Only the lines from the one containing "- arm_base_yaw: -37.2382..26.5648" through the one containing "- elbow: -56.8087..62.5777" should be printed, exactly as they appear below, with both ends included.
--
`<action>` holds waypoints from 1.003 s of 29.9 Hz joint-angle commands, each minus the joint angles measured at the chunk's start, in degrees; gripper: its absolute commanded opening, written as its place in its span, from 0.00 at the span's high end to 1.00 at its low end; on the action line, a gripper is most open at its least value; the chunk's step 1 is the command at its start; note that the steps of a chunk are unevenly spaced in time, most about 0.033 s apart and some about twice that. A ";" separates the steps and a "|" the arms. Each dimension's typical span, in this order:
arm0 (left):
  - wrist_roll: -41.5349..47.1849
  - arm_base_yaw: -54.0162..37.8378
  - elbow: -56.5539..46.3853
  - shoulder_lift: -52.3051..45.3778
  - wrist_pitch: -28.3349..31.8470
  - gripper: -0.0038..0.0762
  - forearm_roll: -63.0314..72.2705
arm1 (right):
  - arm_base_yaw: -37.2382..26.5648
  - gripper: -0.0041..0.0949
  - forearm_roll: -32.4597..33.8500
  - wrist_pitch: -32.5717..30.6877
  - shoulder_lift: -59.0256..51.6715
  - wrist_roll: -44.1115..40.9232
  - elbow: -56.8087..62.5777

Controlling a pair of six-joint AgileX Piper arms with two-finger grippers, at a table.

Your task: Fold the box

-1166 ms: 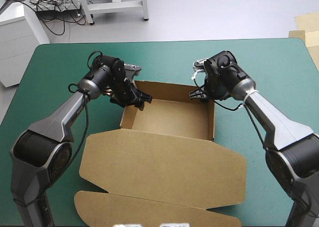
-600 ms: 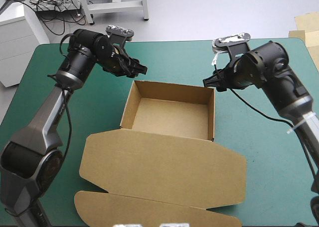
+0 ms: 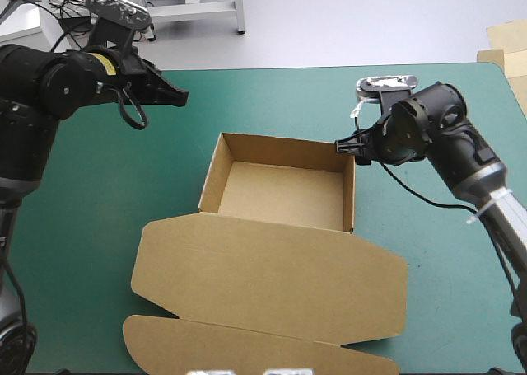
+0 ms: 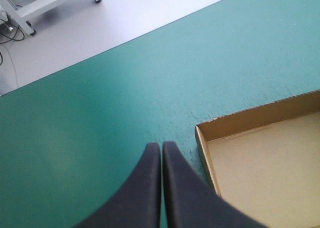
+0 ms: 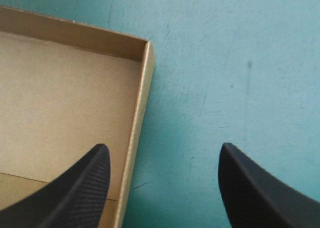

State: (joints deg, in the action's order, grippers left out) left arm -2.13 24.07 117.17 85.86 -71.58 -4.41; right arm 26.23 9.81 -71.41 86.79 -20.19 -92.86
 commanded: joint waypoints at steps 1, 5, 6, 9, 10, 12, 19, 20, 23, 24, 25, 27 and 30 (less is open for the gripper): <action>-0.06 0.15 -0.32 -4.85 -1.93 0.96 0.41 | 0.00 0.38 -1.95 -0.41 1.55 -0.55 -1.09; -0.06 0.15 -8.27 -9.40 -1.93 0.96 -0.27 | 0.00 0.38 -3.47 -0.41 5.73 -0.55 -1.09; -0.06 0.15 -11.81 -11.13 -1.81 0.96 -0.77 | 0.00 0.38 -4.20 -0.41 6.68 -0.55 -1.09; 0.10 0.15 -20.59 -15.65 -0.18 0.96 -1.36 | 0.00 0.38 -5.40 -0.41 9.05 -0.55 -1.09; 0.10 0.15 -23.69 -17.06 0.47 0.96 -1.36 | 0.00 0.38 -6.07 -0.41 9.81 -0.55 -1.09; 0.33 0.15 -29.51 -20.62 1.02 0.96 -1.24 | 0.00 0.38 -6.79 -0.41 11.18 -0.55 -1.09; 0.58 0.15 -47.27 -32.82 1.73 0.96 -0.65 | 0.00 0.38 -7.40 -0.41 14.59 -0.55 -1.05; 0.69 0.15 -49.98 -34.77 1.98 0.96 -0.65 | 0.00 0.38 -7.40 -0.41 14.93 -0.55 -1.05; 2.67 0.15 -57.56 -40.56 2.89 0.96 -0.50 | 0.00 0.39 -7.27 -0.41 15.17 -0.55 -1.05; 3.73 0.15 -60.22 -42.47 3.12 0.96 -0.50 | 0.00 0.43 -7.12 -0.41 15.17 -0.55 -1.05; 4.89 0.15 -62.81 -44.33 3.37 0.96 -0.50 | 0.00 0.48 -6.80 -0.41 15.17 -0.55 -1.05; 6.22 0.15 -67.21 -47.61 3.48 0.96 -0.50 | 0.00 0.62 -6.55 -0.41 15.17 -0.34 -1.05; 6.36 0.15 -73.39 -52.61 3.63 0.96 -0.50 | -0.05 0.89 -6.55 -0.41 15.41 -0.34 -1.05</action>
State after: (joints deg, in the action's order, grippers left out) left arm 3.02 24.07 46.54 36.54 -70.94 -4.73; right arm 26.23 2.42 -70.61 104.55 -20.82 -92.49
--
THE ANSWER
  - arm_base_yaw: -37.2382..26.5648
  - gripper: -0.0041..0.0949
  - forearm_roll: -32.4597..33.8500
  - wrist_pitch: -32.5717..30.6877
  - shoulder_lift: -59.0256..51.6715
  - wrist_roll: -44.1115..40.9232
  - elbow: -56.8087..62.5777

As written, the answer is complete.